The closest to a "dict" concept is the struct. This allows you to create an object which can have 'fields', such that for each field you can assign value.
Python
By contrast, in python you don't have arrays. You only have lists and dicts. In order to get array functionality you need to rely on external modules (such as numpy) which take a list as an argument to convert to an array type. Python lists are also always 1D (but can be nested).
Python dicts effectively behave the same way as octave structs. There are some tiny conceptual differences, but they're effectively equivalent constructs.
R
R is probably the bit that's causing the most confusion, because R allows you to allocate names to elements of both arrays and lists, and allows you to access both using either an index or the allocated name.

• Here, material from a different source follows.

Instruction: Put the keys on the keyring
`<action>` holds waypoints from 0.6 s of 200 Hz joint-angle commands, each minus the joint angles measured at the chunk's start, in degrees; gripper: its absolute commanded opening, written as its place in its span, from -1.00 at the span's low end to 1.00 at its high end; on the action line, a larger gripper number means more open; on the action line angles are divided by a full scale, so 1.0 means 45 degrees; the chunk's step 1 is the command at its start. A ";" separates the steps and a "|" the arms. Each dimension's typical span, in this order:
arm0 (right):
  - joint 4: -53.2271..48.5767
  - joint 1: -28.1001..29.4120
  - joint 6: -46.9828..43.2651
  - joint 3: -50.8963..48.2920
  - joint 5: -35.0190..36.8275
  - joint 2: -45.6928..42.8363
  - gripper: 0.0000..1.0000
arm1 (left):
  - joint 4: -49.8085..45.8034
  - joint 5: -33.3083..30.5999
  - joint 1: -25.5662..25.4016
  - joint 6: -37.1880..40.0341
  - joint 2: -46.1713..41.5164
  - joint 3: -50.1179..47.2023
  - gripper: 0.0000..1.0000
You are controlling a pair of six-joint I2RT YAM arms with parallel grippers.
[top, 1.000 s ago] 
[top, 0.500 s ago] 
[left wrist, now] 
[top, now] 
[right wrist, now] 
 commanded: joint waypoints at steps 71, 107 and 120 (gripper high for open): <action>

But, R still has a vector type, e.g. c(1,2,3), which despite the fact that it can also be given names, e.g. c( a=1, b=2, c=3 ), it still requires that elements need to be of the same type, otherwise R will convert to the least common denominator. (e.g. c(1, '2') will convert both elements to strings).

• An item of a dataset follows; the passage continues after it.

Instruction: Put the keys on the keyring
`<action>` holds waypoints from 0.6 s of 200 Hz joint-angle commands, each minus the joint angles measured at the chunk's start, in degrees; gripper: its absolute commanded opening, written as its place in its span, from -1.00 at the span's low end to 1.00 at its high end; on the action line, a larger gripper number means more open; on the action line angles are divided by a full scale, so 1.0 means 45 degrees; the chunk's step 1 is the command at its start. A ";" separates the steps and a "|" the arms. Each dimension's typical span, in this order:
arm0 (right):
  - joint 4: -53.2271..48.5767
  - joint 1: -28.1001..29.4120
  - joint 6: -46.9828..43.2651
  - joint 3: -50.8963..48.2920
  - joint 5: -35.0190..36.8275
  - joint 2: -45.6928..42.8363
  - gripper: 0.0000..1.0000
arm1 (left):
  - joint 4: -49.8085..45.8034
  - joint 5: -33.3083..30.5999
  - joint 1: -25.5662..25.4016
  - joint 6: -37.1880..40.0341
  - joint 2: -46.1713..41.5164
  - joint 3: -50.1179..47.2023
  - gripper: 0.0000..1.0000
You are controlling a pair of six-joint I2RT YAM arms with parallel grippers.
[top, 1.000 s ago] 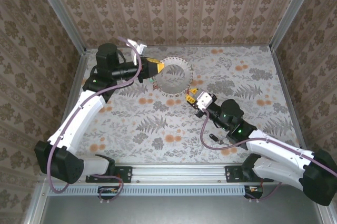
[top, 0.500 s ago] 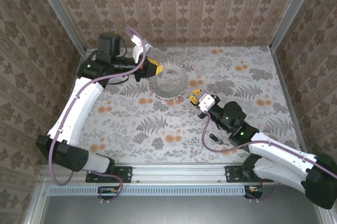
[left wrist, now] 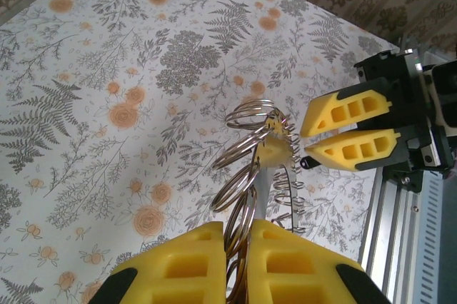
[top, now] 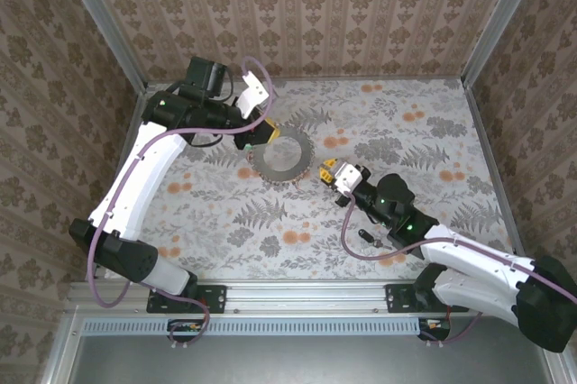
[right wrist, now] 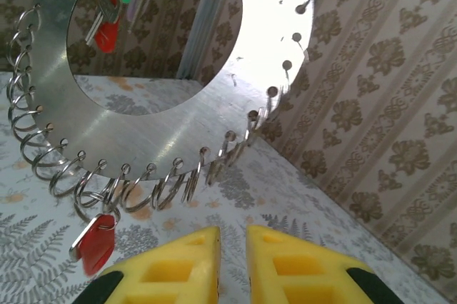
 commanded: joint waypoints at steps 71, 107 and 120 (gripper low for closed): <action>0.0534 0.0300 0.0480 0.0179 -0.1148 0.1006 -0.65 | 0.0072 -0.0315 -0.0197 0.0365 0.0008 0.0405 -1.00; 0.0568 0.0583 0.0614 0.0232 -0.1247 0.1160 -0.70 | 0.0211 -0.0327 -0.0216 0.0290 -0.0063 0.0326 -1.00; 0.0612 0.0681 0.0658 0.0289 -0.1248 0.1229 -0.70 | 0.0283 -0.0313 -0.0236 0.0239 -0.0104 0.0287 -1.00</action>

Then, you have lists, which are basically something like 'lists' and 'dicts' combined. If you have list(1, 2, 3), you have 'list' functionality, and if you have list(a=1, b=2, c=3) you have 'dict' functionality. If you access a list element using the [] operator, the output is expressed as another list (in a similar way to how cellarrays in octave can be indexed with () ), whereas if you index a list using the [[]] operator, you get the 'contents' only (similar to if you index a cell-array in octave with {} ).
"Tables": dataframes vs dicts vs structs
Now, in R, you also have dataframes. This is effectively a list with names (i.e. 'dict') where all elements are vectors of the same length (but can be different types), e.g. data.frame( list( a=1:3, b=c('one', 'two', 'three') ) ); note that expressing this as a data.frame rather than plain list simply results in different behaviour (e.g. printing), but otherwise the underlying object is the same (which you can confirm by typing unclass(df).

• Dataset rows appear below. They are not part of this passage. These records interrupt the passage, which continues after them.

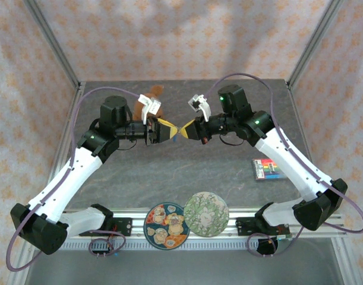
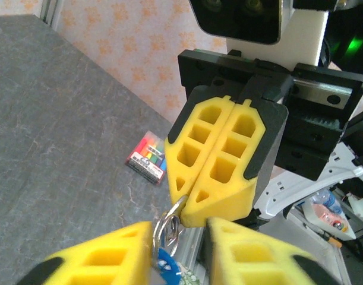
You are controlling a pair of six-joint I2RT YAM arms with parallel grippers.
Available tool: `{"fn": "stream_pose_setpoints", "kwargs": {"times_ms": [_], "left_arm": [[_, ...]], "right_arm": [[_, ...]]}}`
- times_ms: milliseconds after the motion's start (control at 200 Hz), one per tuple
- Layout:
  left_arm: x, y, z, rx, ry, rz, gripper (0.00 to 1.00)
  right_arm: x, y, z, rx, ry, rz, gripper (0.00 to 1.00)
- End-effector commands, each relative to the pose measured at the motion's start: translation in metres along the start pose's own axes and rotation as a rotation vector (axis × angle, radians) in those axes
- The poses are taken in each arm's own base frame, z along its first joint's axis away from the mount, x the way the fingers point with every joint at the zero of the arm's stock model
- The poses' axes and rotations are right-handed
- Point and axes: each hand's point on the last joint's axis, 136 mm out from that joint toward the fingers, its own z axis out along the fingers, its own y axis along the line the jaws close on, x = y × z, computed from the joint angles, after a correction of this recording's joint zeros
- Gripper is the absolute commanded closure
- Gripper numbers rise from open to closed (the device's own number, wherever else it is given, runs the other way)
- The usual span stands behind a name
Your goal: Remove the keys from the keyring
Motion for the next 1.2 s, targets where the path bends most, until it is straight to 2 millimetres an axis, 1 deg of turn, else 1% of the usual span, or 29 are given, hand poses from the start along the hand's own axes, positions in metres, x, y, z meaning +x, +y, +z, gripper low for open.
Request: {"fn": "stream_pose_setpoints", "kwargs": {"times_ms": [0, 90, 140, 190, 215, 440, 606, 771, 941, 1071, 1196], "left_arm": [[-0.009, -0.017, -0.002, 0.045, -0.003, 0.049, 0.82], [-0.010, -0.017, -0.002, 0.044, -0.005, 0.053, 0.90], [-0.010, -0.017, -0.002, 0.041, -0.008, 0.052, 0.93], [-0.010, -0.017, -0.003, 0.042, -0.015, 0.052, 0.99], [-0.012, -0.018, -0.003, 0.044, -0.022, 0.053, 1.00], [-0.026, -0.013, -0.006, 0.017, -0.130, 0.022, 1.00], [-0.033, -0.009, -0.007, 0.002, -0.175, 0.000, 1.00], [-0.038, -0.008, -0.008, 0.001, -0.204, -0.015, 1.00], [-0.040, -0.006, -0.010, -0.014, -0.216, -0.016, 1.00], [-0.040, -0.005, -0.012, -0.023, -0.221, -0.020, 1.00], [-0.040, -0.006, -0.014, -0.027, -0.229, -0.015, 1.00]], "right_arm": [[-0.013, 0.013, -0.008, -0.026, -0.032, -0.036, 1.00], [-0.013, 0.013, -0.008, -0.025, -0.031, -0.037, 1.00], [-0.013, 0.013, -0.008, -0.022, -0.033, -0.038, 1.00], [-0.013, 0.013, -0.009, -0.019, -0.035, -0.041, 1.00], [-0.014, 0.013, -0.009, -0.016, -0.037, -0.045, 1.00], [-0.017, 0.012, -0.014, 0.007, -0.089, -0.070, 1.00], [-0.010, 0.021, -0.011, -0.043, -0.083, -0.070, 1.00], [0.001, 0.022, -0.004, -0.042, -0.042, -0.079, 1.00], [0.005, 0.022, -0.002, -0.023, -0.035, -0.094, 1.00], [0.006, 0.028, -0.002, -0.037, -0.048, -0.113, 1.00], [0.008, 0.025, 0.000, -0.018, -0.040, -0.105, 1.00]]}}
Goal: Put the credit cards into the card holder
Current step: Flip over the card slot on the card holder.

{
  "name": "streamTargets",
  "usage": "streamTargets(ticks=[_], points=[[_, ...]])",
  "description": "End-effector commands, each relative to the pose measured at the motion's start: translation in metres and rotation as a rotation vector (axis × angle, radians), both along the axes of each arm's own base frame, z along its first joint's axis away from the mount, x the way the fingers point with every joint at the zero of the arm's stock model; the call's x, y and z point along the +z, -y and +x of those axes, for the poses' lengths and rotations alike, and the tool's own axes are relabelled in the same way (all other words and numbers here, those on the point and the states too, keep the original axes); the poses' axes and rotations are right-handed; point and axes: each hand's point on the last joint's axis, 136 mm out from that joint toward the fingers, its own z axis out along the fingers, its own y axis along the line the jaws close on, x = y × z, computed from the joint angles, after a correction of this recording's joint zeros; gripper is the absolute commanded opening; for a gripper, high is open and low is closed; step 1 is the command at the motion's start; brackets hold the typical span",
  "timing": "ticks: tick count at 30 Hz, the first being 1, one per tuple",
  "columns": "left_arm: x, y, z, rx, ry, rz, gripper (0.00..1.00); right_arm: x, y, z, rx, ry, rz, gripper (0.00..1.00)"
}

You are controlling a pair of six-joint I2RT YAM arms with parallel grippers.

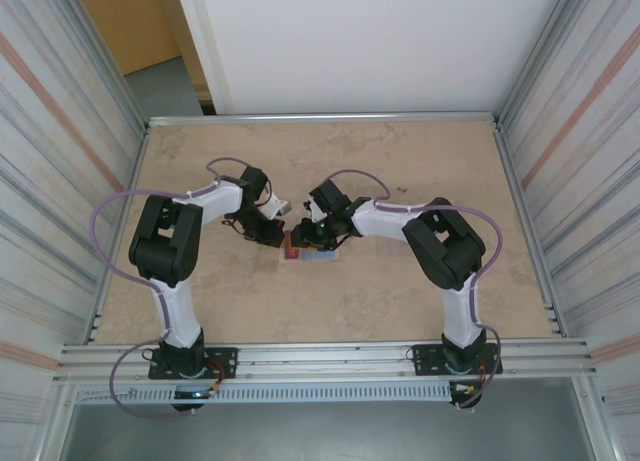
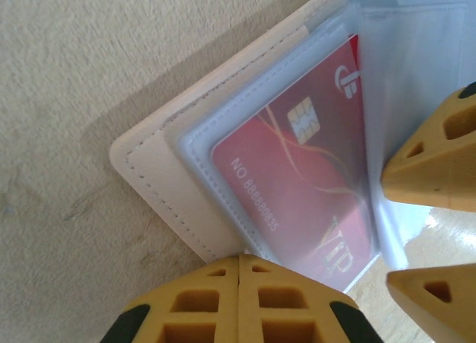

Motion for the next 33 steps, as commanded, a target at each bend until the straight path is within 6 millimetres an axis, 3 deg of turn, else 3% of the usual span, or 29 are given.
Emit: streamTargets(ticks=[1,5,11,16,28,29,33], points=[[0.012,0.008,-0.002,-0.019,0.01,-0.046,0.0,-0.011,-0.003,-0.003,0.001,-0.039,-0.002,0.39],[0.039,0.015,0.002,-0.014,0.043,-0.11,0.0,-0.009,-0.003,-0.003,0.001,-0.037,0.002,0.39],[0.067,0.031,0.005,-0.006,0.029,-0.211,0.0,0.015,-0.007,0.0,0.02,0.016,0.041,0.39],[0.064,0.047,0.006,-0.008,-0.081,-0.297,0.0,0.006,-0.005,0.0,0.022,0.003,0.045,0.39],[0.06,0.067,0.011,0.042,-0.286,-0.487,0.0,0.011,-0.007,0.002,0.03,0.037,0.138,0.36],[0.046,0.066,0.009,0.055,-0.319,-0.462,0.0,0.012,-0.006,0.003,0.027,0.036,0.141,0.37],[0.028,0.062,0.007,0.07,-0.35,-0.423,0.0,0.017,-0.007,0.004,0.038,0.052,0.168,0.37]])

In python, we can note that a pandas dataframe behaves the same way (i.e. a pandas dataframe is initialized via a dict whose keys contain values that are equally sized vectors).
Therefore since a dataframe is basically a list of equal vectors, the easiest way to have dataframe functionality in octave is to create a struct whose fields are equal sized vectors. Or, if you don't care about fieldnames and are happy to access your contained arrays by "column index", then you can create a cell array and store in each cell your equally-sized numerical 'data' arrays.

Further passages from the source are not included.